Part of that came this month in Senate Bill 393, which would give the governor power to name prosecutors anywhere in the state, or send them at the request of local prosecutors.
“Because to solve the gang crisis, we do need reforms to our laws and tougher penalties for those who terrorize our towns, cities and counties,” Kemp said at a press conference last month announcing the legislation.
But state Sen. Jen Jordan, a Smyrna Democrat who also represents part of Fulton, said it’s troubling that the governor would have a “special legal force” that could go to places that already have elected their own prosecutor.
“It’s huge overreach,” she said.
At a Monday afternoon committee hearing, state Rep. Brian Strickland, R-McDonough, who’s carrying the bill for Kemp, said it is not the governor’s intention to send prosecutors without a request from the local prosecutor. The bill was amended to clarify that, but the committee nonetheless rejected the bill after discussing other aspects of it.
David Dreyer, an Atlanta Democratic state representative, said that for several reasons, he feels like key criminal justice reforms of the 2010s are rolling back.
Per GBI statistics, Georgia’s crime rate dropped by about 40 percent between 1980 and 2016.
“All of a sudden we’re rolling out a bunch of new tough-on-crime initiatives?” Dreyer said. “We found that they’re expensive, and they don’t work.”
Those “key criminal justice reforms” were spearheaded by somebody who officially lived in Atlanta — Nathan Deal, the Republican inhabitant of the West Paces Ferry governor’s mansion for eight years in the 2010s.

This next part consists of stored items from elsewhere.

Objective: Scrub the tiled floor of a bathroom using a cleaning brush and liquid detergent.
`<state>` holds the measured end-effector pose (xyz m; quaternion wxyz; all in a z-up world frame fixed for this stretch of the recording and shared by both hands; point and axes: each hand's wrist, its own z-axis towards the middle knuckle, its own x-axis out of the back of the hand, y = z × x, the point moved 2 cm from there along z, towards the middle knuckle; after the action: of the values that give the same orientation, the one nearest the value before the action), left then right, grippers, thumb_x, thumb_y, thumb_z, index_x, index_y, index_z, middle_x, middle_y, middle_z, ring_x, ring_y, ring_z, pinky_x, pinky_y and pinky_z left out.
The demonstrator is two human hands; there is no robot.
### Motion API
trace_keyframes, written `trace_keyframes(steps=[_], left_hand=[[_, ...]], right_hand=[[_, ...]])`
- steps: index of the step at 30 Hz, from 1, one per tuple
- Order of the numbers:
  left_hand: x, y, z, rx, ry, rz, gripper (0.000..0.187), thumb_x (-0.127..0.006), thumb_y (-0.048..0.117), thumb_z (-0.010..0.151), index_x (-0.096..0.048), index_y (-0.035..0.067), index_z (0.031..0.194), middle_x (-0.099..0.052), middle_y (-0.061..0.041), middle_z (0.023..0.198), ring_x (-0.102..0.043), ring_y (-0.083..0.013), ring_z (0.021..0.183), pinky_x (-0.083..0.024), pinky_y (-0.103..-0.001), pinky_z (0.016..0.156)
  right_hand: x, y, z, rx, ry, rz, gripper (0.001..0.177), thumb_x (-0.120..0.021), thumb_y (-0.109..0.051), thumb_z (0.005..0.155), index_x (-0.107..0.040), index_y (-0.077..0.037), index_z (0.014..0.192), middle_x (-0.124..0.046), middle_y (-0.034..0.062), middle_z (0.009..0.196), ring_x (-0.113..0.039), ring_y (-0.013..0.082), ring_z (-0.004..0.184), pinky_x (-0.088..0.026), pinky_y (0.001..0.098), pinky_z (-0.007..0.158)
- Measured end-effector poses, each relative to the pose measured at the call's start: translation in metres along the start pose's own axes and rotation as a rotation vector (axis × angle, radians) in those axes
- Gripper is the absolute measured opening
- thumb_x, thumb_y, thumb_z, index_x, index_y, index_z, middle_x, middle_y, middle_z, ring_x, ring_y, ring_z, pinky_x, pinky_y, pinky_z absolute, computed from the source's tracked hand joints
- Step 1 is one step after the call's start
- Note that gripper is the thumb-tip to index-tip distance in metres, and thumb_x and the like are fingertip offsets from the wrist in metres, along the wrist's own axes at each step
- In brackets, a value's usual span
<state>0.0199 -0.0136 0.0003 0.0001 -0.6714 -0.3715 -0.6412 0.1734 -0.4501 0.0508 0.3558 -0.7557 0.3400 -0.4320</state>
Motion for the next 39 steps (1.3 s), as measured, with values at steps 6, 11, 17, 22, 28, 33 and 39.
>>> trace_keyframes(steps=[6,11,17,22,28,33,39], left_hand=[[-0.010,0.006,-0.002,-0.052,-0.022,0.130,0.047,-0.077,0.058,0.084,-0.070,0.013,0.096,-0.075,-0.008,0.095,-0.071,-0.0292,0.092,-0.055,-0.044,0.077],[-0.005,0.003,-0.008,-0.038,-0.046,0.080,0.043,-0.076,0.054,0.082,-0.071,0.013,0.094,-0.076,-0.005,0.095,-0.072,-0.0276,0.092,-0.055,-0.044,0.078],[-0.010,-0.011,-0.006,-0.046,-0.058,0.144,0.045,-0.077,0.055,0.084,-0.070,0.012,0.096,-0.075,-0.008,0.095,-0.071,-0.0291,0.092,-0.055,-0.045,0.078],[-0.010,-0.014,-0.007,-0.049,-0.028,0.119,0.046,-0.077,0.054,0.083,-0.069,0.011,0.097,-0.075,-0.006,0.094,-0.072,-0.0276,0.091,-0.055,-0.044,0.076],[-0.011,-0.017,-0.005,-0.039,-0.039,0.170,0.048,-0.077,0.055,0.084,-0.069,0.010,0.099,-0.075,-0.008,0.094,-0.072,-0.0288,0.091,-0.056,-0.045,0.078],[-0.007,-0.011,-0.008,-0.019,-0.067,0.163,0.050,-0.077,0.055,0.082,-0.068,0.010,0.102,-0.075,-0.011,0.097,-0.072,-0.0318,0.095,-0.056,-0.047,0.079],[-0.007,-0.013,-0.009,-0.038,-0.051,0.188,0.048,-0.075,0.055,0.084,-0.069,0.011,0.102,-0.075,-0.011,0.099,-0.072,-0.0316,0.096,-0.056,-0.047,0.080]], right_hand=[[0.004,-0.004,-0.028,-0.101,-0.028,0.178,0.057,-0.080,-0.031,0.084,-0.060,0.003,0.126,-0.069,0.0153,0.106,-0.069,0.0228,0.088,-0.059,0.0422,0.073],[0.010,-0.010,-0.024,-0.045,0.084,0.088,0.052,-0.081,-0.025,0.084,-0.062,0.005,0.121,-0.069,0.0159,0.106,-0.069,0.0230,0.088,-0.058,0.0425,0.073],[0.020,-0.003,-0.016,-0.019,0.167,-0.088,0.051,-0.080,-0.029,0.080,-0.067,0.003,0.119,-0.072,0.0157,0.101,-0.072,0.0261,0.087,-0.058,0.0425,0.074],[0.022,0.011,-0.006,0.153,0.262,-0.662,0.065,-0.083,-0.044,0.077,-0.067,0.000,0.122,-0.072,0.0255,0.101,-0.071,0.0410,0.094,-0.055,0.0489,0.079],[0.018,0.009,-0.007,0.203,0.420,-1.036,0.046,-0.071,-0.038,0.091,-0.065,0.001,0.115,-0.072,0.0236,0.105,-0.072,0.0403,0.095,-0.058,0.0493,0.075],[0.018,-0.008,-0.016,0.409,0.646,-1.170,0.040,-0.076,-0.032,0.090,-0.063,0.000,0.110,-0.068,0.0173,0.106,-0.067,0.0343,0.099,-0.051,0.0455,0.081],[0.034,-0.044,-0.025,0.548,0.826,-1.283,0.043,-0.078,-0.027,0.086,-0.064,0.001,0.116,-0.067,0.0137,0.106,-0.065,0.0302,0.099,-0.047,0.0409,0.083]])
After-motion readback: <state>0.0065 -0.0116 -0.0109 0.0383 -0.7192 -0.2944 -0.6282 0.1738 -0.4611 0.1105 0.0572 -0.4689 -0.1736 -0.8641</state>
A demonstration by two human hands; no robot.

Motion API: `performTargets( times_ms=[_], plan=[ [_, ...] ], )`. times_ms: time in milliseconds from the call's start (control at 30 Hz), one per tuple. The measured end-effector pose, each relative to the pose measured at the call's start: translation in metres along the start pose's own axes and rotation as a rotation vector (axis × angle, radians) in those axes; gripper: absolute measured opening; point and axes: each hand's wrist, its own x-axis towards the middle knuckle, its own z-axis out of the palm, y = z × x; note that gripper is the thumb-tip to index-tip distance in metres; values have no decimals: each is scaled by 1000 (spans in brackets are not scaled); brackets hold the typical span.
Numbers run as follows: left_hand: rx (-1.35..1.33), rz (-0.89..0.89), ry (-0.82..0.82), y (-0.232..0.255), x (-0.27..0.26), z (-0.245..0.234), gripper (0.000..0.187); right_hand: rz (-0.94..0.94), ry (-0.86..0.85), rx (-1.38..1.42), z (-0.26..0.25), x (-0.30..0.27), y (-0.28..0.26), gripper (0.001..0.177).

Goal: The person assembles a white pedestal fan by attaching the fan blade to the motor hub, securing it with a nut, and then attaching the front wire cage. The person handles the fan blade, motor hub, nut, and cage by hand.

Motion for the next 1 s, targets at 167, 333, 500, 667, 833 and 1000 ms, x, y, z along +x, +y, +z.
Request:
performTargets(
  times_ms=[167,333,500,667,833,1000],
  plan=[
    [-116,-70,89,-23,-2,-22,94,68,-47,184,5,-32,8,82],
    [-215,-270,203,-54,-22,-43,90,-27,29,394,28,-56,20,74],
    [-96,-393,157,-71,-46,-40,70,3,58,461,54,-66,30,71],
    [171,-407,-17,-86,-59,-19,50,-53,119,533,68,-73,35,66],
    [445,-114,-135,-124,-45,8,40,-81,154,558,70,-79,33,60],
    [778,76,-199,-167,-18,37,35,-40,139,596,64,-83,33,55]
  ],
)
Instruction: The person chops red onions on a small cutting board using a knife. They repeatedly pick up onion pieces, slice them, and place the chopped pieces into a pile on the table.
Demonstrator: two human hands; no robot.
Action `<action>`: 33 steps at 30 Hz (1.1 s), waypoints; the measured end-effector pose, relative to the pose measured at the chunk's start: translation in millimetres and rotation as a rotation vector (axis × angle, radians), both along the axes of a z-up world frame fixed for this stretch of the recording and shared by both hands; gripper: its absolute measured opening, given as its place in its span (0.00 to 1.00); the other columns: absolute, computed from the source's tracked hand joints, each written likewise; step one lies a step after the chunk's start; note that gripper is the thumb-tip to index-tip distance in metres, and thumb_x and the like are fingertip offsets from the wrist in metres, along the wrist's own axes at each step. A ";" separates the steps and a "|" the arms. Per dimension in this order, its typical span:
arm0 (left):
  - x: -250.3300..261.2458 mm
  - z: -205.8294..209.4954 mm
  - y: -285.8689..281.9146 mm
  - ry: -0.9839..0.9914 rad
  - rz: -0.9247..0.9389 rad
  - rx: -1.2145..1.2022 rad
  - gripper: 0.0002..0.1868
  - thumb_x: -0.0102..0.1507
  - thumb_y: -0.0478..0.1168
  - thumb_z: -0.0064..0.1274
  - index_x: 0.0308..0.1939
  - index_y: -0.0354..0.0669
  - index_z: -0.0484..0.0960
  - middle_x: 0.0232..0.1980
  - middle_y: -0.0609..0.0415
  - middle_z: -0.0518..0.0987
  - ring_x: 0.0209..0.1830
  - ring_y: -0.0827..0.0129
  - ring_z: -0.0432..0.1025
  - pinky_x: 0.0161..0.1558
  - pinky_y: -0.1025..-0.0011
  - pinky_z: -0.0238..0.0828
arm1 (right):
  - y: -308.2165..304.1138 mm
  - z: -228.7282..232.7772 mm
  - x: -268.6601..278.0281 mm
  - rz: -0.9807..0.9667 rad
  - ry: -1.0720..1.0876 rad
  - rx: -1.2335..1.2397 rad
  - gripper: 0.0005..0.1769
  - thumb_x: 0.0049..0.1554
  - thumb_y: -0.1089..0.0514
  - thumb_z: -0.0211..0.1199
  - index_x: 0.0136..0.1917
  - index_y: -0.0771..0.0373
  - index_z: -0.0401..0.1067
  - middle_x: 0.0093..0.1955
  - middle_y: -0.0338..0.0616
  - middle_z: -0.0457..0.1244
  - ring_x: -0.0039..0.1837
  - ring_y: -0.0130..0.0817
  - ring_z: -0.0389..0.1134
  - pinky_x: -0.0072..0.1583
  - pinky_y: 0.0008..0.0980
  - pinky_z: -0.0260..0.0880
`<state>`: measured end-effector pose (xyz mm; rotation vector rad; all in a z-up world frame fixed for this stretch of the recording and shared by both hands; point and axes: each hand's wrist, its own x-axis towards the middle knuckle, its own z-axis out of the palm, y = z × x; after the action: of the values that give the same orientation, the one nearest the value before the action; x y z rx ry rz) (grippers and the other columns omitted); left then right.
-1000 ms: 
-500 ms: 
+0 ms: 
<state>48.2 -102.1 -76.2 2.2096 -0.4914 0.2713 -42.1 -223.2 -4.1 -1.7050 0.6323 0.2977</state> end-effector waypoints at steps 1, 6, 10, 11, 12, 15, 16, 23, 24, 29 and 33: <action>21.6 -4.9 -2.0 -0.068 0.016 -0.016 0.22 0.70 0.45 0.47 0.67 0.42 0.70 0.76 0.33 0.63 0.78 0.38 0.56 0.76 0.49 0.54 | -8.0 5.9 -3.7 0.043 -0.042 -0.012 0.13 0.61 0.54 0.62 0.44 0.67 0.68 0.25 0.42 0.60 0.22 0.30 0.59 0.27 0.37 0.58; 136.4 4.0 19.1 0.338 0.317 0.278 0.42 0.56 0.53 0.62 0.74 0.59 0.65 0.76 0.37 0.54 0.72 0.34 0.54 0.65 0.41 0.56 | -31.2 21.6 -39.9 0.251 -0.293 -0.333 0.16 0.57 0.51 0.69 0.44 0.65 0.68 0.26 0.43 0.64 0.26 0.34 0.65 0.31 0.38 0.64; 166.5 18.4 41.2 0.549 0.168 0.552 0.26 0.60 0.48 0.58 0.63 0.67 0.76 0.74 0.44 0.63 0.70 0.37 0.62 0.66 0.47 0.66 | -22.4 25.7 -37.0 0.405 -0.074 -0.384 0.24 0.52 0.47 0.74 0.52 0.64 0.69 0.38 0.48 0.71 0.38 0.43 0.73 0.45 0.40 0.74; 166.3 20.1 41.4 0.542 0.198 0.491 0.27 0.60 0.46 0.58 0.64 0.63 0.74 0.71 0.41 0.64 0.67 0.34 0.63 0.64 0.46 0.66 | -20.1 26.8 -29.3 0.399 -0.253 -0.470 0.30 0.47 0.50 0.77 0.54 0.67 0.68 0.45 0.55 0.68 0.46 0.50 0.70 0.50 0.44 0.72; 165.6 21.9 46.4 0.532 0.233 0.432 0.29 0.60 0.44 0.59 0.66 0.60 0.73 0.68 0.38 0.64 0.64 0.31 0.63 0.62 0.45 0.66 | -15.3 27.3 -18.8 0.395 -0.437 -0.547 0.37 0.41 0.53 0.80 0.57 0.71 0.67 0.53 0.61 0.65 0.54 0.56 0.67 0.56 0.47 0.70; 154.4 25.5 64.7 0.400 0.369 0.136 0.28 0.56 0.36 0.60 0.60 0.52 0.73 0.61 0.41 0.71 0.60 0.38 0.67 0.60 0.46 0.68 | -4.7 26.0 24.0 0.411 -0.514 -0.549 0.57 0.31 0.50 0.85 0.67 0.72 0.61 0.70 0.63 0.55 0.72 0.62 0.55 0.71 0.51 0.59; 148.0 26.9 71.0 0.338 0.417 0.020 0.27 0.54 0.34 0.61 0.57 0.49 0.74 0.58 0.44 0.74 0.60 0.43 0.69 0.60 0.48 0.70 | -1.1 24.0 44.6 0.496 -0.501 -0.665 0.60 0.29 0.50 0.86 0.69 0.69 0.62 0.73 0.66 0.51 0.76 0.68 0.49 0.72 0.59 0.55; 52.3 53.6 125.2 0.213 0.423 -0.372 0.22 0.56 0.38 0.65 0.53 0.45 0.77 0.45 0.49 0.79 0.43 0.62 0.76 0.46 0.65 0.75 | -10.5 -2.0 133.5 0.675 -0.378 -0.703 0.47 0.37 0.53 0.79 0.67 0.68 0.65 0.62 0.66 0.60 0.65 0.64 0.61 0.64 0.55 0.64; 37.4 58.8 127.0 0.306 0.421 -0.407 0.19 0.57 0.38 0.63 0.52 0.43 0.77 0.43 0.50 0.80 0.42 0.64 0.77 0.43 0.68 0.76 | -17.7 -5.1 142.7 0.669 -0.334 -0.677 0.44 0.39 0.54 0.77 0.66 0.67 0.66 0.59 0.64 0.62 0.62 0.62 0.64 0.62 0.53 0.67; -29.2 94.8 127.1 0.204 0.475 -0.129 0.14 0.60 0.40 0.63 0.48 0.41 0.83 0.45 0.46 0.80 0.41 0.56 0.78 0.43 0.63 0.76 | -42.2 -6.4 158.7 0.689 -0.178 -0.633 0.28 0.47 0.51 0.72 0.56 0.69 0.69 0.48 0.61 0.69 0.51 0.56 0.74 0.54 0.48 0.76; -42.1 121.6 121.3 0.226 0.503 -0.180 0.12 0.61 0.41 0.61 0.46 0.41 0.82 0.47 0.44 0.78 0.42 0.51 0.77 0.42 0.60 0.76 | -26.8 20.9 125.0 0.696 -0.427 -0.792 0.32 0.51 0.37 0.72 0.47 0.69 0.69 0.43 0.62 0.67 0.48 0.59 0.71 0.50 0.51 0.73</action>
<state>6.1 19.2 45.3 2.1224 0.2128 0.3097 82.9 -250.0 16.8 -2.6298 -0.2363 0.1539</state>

Deal long said he meant to reserve Georgia’s expensive jail cells for dangerous people. Others would get steered toward drug treatment, job training or other nudges onto the straight-and-narrow. His words were backed up by budgets and policies.
Kemp himself is no critic of Deal. Kemp regularly says he aims to build on his predecessor’s criminal justice reforms.
Kemp’s legislative and budget initiatives ave focused on the crime-fighting side, like a new GBI anti-gang taskforce and a bill that rewrites the definition of criminal gang activity.
Not everyone agreed with Deal, but he did win over many with his idea of redemption — or of saving money on prisons, or of getting Georgia off the top of state incarceration rankings.
Deal’s legislation generally had angles to for people all over the political spectrum to like.
Not all the new governor’s criminal justice initiatives are going to enjoy the same level of support.
This story has been updated to reflect Monday afternoon Senate committee discussions.
Thank you for this article. I think HB 994 is the wrong direction if we really want to be effective at addressing gang activity. Sheriff Jackson’s comments above make a lot of sense. It is more complicated to focus on prevention services – labeling, criminalizing, enforcing and incarcerating is the more straight forward route. But we have seen that jails and prisons just serve as training grounds for increased criminal activity. We have to focus more resources on prevention and diversion and rehabilitation and reserve imprisonment for people who are truly dangerous (while also giving them an opportunity in prison for a positive path out).